→ What you are asked to do: How many lines within the records include the word "camera"? Only that number should be given.

→ The records:
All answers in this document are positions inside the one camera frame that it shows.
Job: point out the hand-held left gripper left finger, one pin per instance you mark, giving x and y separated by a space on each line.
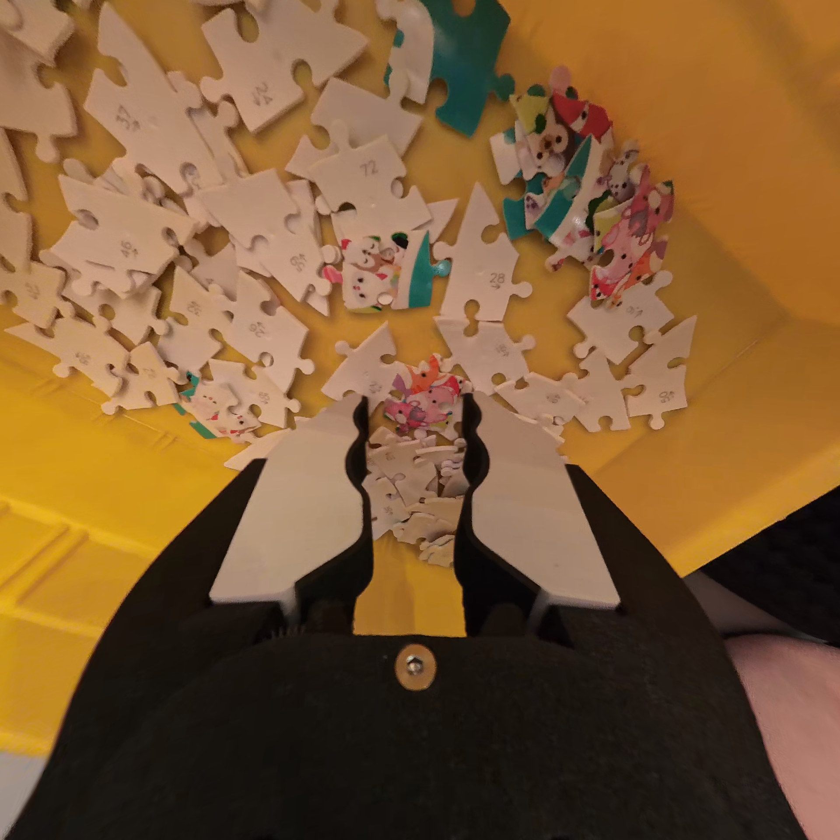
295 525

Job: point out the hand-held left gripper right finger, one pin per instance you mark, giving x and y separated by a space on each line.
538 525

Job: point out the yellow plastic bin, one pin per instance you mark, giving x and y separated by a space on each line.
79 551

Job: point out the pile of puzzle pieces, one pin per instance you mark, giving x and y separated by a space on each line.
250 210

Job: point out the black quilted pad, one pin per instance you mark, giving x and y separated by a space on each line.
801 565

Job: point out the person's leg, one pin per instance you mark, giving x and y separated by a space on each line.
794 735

* * *

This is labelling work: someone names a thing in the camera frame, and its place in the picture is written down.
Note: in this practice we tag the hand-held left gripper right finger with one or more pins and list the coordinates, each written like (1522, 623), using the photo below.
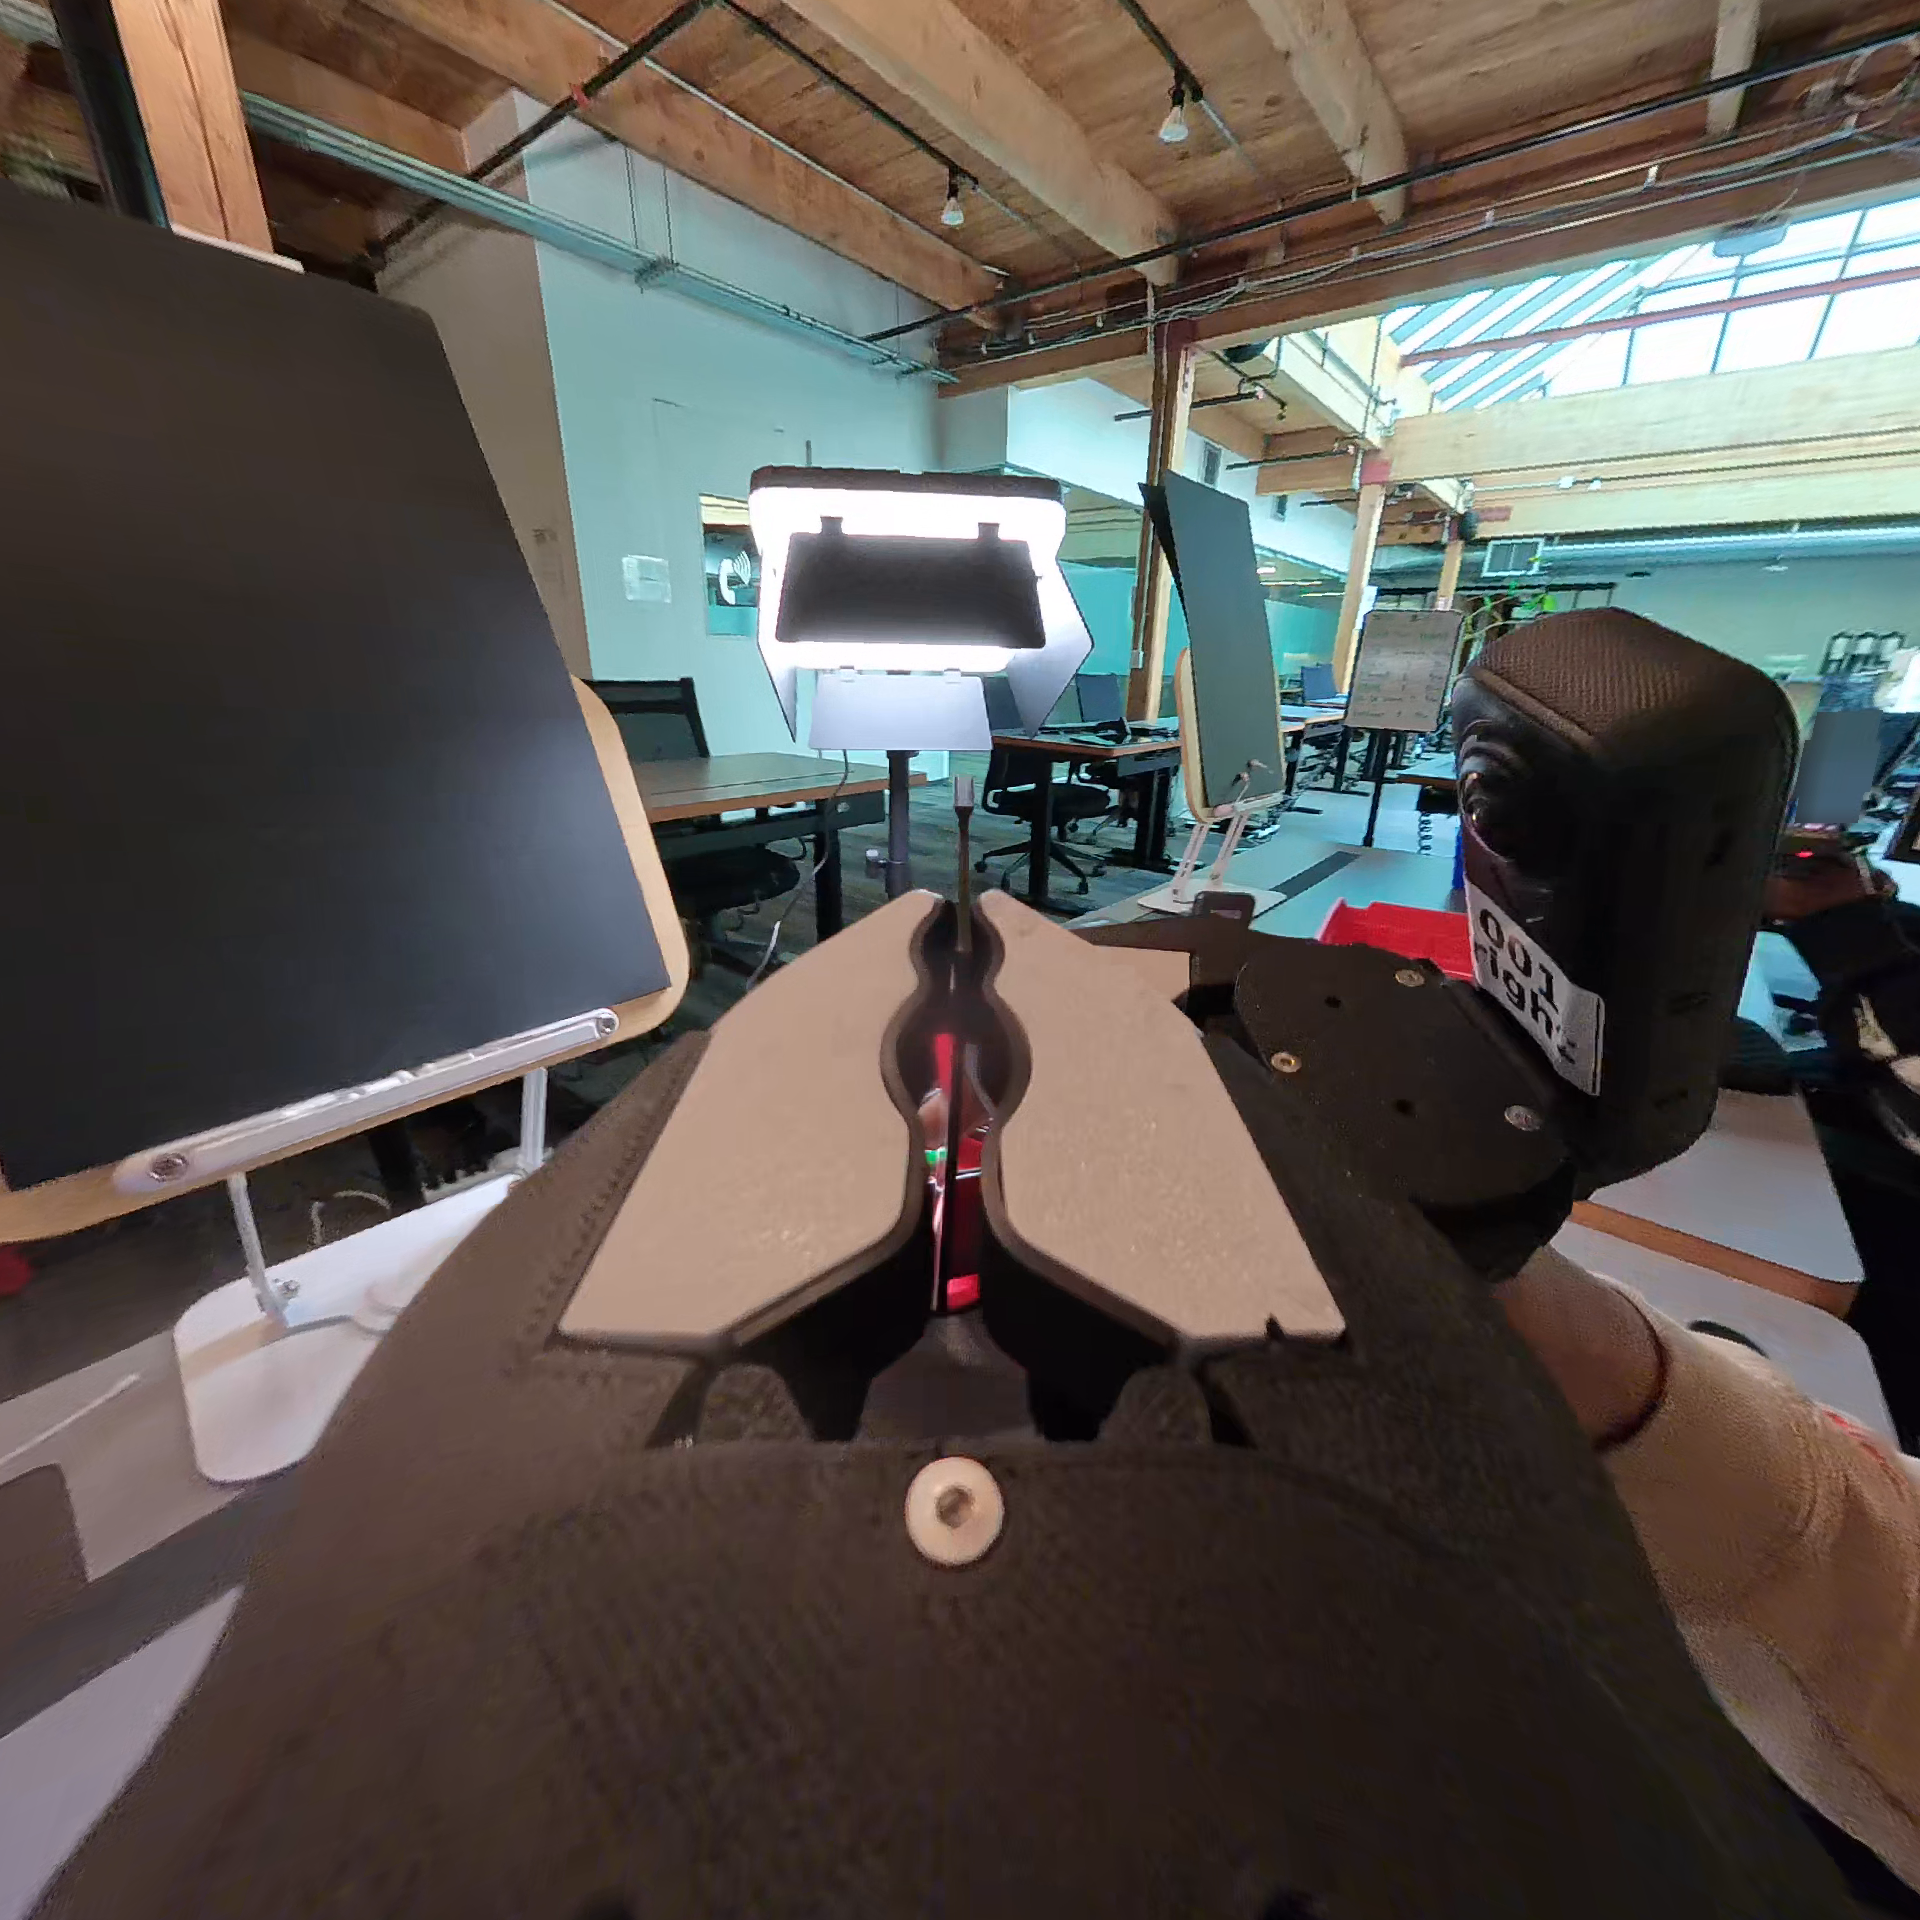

* * *

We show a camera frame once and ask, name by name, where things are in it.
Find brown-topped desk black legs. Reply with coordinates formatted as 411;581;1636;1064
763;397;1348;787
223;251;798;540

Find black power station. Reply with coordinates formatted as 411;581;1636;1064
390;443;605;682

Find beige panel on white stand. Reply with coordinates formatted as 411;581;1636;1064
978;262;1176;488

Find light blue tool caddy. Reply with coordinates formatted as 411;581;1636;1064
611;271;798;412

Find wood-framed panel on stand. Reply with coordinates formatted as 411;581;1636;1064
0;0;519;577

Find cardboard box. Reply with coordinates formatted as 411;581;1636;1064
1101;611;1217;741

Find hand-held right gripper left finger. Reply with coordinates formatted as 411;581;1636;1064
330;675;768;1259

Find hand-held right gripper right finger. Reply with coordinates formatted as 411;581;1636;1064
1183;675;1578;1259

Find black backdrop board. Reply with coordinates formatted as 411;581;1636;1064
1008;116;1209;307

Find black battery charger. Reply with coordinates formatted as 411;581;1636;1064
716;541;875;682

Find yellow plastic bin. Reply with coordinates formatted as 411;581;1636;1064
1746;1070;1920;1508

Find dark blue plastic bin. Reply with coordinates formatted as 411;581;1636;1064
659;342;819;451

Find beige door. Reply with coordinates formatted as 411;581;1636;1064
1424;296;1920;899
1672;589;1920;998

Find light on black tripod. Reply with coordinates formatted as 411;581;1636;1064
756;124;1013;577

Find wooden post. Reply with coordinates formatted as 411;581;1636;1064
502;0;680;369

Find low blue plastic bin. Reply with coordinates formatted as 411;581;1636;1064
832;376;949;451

→ Answer to this task: 3